Where the string "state" appears in a line of the material below, copy that line.

━━━━━━━━━━━━━━━━

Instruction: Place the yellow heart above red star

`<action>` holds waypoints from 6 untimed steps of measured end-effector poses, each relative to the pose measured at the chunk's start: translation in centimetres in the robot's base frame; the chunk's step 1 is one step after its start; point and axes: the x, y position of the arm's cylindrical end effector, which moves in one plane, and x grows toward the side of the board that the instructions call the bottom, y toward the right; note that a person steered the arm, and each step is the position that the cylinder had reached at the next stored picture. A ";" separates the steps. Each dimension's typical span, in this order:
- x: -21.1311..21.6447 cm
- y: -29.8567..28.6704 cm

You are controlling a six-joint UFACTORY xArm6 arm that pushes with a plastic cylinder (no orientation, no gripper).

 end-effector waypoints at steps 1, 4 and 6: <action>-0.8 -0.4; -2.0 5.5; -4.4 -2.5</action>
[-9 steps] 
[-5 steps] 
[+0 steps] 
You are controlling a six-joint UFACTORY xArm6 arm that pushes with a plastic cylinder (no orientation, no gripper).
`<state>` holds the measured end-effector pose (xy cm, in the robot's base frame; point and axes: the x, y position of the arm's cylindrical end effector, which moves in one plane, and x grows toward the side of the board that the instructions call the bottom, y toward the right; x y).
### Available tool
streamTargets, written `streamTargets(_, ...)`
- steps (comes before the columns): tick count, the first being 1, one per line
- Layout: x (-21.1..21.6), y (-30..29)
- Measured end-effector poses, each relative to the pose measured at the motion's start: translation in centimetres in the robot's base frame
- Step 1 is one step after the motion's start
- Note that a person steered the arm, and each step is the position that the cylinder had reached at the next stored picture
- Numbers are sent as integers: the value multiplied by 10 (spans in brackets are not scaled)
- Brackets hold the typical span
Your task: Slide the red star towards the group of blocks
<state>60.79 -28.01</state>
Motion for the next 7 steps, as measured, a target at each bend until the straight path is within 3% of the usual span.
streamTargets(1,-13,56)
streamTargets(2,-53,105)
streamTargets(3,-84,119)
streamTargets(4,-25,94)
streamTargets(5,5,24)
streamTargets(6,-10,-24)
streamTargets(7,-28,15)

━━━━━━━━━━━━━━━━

__OUTPUT BELOW__
`<state>` holds the measured end-effector pose (xy cm, in the robot's base frame; point and axes: the x, y position of the arm's cylindrical end effector, which moves in one plane, and x grows toward the side of the board that the instructions call the bottom, y toward the right; x y).
<state>60.79 -28.01</state>

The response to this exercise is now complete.